• [About this exercise]:
Lines holding the string "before" in the listing below are to be copied.

• [Listed entries]:

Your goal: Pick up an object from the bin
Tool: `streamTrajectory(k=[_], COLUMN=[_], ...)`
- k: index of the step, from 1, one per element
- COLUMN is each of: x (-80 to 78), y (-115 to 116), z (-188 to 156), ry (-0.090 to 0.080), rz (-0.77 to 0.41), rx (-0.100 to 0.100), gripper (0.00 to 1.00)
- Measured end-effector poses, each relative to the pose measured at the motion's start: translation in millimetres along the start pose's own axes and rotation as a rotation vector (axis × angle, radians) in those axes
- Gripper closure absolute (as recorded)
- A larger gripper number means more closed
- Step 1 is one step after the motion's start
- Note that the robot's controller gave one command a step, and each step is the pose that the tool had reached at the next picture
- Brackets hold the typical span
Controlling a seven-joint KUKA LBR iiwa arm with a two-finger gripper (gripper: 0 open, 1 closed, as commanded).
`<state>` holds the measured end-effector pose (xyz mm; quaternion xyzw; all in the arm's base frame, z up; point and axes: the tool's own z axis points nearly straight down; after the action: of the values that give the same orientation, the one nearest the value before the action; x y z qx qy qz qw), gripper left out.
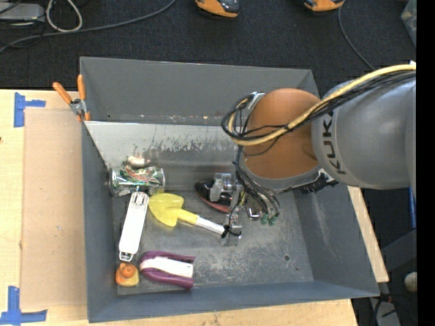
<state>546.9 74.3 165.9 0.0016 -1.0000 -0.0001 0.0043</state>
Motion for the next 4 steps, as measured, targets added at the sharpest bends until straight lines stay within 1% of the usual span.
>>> streamTrajectory(k=[1,2,3,4], x=[-1.3,-26.1,-40.3,-27.4], y=[-0.6,26.4,38.0,53.6], z=[-4.6,57.4,55.3,63.2], ry=[-0.007,-0.008,-0.008,0.0], rz=[0.003,0.104,0.163,0.541], rx=[0.0,-0.002,-0.001,-0.001], gripper=[0.0,0.0,0.0,0.0])
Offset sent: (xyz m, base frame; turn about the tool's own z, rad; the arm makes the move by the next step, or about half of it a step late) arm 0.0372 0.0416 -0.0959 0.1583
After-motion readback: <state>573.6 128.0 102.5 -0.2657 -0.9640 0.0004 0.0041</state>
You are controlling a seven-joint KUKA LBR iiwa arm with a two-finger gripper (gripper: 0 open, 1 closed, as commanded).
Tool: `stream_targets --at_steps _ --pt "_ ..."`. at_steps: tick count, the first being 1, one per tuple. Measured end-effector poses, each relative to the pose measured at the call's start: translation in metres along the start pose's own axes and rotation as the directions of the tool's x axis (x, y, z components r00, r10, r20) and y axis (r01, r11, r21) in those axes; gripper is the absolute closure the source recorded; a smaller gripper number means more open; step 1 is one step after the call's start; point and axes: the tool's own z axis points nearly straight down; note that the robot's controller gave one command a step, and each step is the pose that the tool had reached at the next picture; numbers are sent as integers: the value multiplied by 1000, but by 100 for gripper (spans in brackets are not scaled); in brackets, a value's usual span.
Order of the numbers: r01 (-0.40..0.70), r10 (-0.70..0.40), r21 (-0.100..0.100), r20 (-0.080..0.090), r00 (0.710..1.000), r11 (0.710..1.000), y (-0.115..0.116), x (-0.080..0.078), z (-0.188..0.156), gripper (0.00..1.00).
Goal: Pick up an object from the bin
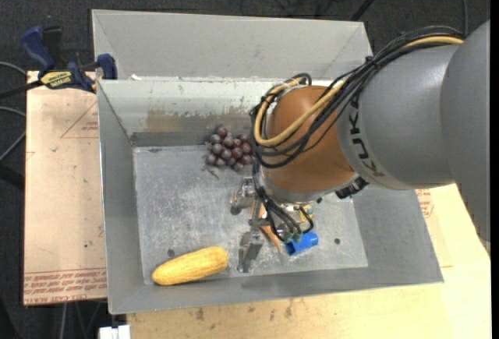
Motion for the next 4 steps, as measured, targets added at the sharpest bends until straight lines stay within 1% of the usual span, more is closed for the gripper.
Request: stream_targets --at_steps 1,2,3,4 --pt "0 0 0 0 1000 1000 0 0 0 0" --pt "106 -106 1 1 994 994 1 -4 3 0" --pt "300 -300 -1 4 954 954 -32 -9 32 0" --pt "204 -204 1 0 979 979 -65 -18 48 0"
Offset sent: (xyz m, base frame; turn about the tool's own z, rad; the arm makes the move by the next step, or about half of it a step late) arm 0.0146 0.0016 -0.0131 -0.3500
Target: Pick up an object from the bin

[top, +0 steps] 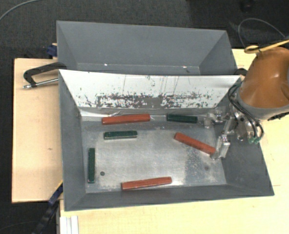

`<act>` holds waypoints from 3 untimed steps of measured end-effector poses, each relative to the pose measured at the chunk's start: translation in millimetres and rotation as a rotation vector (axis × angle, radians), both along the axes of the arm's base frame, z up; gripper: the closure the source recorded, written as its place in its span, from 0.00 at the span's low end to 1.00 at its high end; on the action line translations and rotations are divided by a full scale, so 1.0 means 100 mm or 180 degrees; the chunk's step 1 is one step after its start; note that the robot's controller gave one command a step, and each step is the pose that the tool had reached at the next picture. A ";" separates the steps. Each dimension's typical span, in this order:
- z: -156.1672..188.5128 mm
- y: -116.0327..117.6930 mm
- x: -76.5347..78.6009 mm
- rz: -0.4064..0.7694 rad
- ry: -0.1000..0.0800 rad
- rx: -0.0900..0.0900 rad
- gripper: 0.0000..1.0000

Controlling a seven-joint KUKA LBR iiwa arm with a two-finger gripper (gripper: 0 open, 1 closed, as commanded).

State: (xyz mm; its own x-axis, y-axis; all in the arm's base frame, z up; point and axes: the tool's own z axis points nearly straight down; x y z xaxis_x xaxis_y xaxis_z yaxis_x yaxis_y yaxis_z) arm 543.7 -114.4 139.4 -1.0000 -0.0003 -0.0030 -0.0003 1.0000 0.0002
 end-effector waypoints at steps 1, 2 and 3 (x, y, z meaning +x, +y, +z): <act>-0.73 0.11 0.05 -0.0164 0.0023 0.0010 0.00; -0.69 0.10 0.07 -0.0163 0.0004 0.0002 1.00; 0.65 -0.06 0.43 -0.0357 -0.0043 -0.0004 1.00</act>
Offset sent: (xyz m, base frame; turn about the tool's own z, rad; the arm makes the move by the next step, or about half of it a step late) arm 0.0058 0.0091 -0.0694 0.0519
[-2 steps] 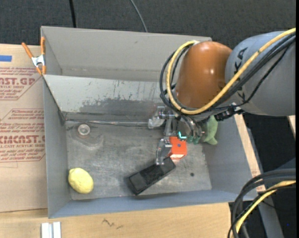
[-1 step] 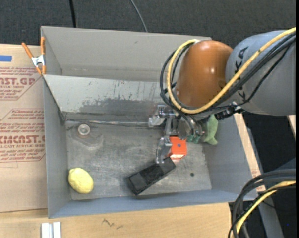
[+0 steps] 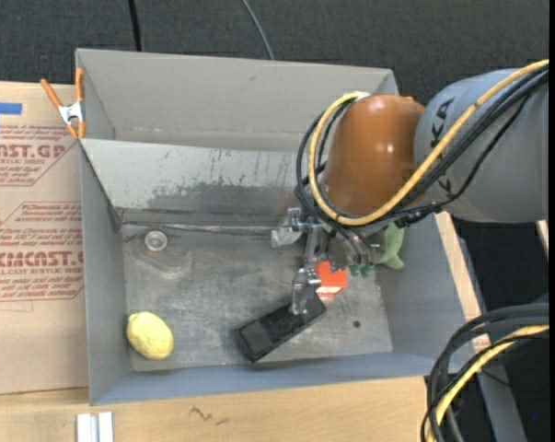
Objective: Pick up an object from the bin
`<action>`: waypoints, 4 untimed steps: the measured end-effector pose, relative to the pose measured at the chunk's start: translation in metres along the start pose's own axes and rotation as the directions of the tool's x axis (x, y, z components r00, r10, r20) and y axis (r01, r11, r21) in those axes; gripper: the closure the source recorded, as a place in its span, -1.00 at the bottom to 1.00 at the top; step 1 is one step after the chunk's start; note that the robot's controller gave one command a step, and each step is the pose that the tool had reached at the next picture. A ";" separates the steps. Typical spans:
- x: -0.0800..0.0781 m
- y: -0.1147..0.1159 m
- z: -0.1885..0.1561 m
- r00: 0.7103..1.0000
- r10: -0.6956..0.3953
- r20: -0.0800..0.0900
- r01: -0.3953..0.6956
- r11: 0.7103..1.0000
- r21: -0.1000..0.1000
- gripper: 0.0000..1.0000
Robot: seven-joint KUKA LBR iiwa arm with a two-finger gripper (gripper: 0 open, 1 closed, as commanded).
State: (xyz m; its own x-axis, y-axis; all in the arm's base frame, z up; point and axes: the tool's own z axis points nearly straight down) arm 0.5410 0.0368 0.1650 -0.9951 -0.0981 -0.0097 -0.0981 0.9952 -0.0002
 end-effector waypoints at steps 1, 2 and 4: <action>0.016 -0.003 0.031 0.974 -0.226 -0.014 0.226 0.974 -0.004 -1.00; 0.016 -0.001 0.028 0.931 -0.364 -0.008 0.364 0.931 -0.004 -1.00; 0.024 0.001 0.091 0.901 -0.433 -0.003 0.433 0.901 -0.003 1.00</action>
Offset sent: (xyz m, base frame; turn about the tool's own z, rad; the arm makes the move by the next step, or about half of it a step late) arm -0.0160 -0.0011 -0.0389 -0.4629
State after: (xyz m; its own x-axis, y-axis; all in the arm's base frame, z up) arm 0.5179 0.0356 0.0742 -0.8547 -0.5192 -0.0056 -0.5192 0.8547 -0.0010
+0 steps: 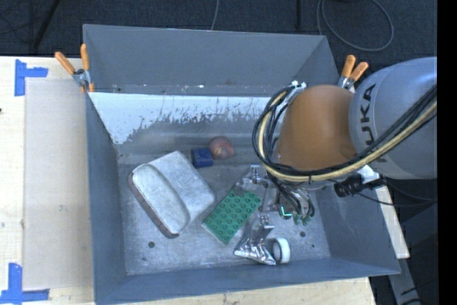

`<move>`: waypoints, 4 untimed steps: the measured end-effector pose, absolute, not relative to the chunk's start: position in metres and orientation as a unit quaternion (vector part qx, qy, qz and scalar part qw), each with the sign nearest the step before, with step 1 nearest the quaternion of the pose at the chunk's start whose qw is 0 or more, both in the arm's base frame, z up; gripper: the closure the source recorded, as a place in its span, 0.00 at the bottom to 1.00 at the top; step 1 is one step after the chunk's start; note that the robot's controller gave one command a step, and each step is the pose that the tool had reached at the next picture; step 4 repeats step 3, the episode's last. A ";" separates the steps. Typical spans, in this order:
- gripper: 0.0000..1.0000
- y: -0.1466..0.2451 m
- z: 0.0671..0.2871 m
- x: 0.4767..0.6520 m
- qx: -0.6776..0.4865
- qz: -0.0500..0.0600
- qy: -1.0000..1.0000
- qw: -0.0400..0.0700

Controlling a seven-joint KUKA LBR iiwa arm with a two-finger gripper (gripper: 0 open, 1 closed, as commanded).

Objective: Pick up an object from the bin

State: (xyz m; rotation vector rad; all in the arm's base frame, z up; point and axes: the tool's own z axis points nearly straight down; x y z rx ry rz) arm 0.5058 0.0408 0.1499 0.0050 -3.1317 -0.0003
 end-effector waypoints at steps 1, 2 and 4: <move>0.00 0.035 0.075 0.533 0.056 -0.001 -0.998 -0.009; 1.00 0.035 0.076 0.533 0.055 -0.001 -0.998 -0.008; 1.00 0.026 0.207 0.537 0.124 0.000 -0.992 -0.004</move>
Offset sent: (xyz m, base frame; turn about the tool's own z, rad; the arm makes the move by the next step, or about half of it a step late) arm 0.0213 -0.0070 -0.0799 -0.1109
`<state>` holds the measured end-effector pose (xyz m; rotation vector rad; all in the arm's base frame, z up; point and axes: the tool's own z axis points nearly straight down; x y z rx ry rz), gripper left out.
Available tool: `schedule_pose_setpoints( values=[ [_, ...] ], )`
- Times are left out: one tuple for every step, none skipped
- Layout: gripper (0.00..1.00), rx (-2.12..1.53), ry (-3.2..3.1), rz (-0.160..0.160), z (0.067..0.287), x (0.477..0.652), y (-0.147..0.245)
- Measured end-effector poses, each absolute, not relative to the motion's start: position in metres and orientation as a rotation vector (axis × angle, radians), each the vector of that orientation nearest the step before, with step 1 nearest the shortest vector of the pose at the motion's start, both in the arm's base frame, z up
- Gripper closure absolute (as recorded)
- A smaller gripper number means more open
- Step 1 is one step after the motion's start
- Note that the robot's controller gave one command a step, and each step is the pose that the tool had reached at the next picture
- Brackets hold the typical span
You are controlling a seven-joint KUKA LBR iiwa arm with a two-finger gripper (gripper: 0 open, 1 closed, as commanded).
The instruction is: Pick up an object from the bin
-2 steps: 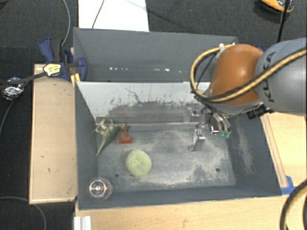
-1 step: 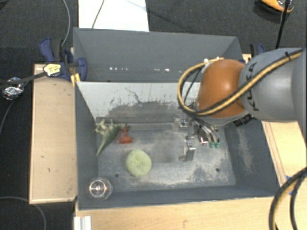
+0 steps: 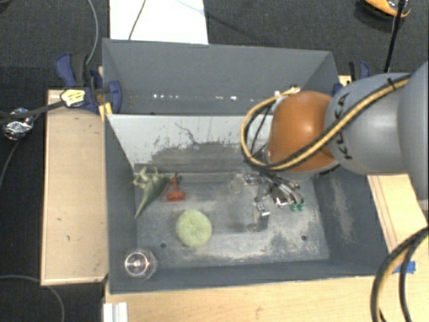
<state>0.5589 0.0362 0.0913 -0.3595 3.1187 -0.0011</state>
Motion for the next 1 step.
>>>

• [The completed task]:
`<state>` holds the measured end-effector pose (xyz mm; quaternion xyzw; all in the arm's base frame, z up; point and axes: the tool's own z axis points nearly straight down; after the action: of the values that give the same orientation, the one nearest the value before the action; x y z qx qy qz qw), gripper left out.
`<move>`: waypoints, 4 untimed steps: the measured end-effector pose, absolute, not relative to the chunk's start: position in metres and orientation as a unit quaternion (vector part qx, qy, qz and scalar part qw), each with the sign nearest the step before, with step 1 nearest the quaternion of the pose at the chunk's start whose qw is 0 or more, both in the arm's base frame, z up; gripper: the closure the source recorded, as a place in its span, 0.00 at the bottom to 1.00 at the top; step 1 is one step after the chunk's start; note that the robot's controller gave one command a step, and each step is the pose that the tool had reached at the next picture; step 4 repeats step 3, the episode's last. A ";" separates the steps. Typical spans, in this order:
- Measured end-effector poses, each absolute, not relative to the motion's start: position in metres and orientation as a rotation vector (axis × angle, radians), each the vector of that orientation nearest the step before, with step 1 nearest the shortest vector of the pose at the motion's start, both in the arm's base frame, z up

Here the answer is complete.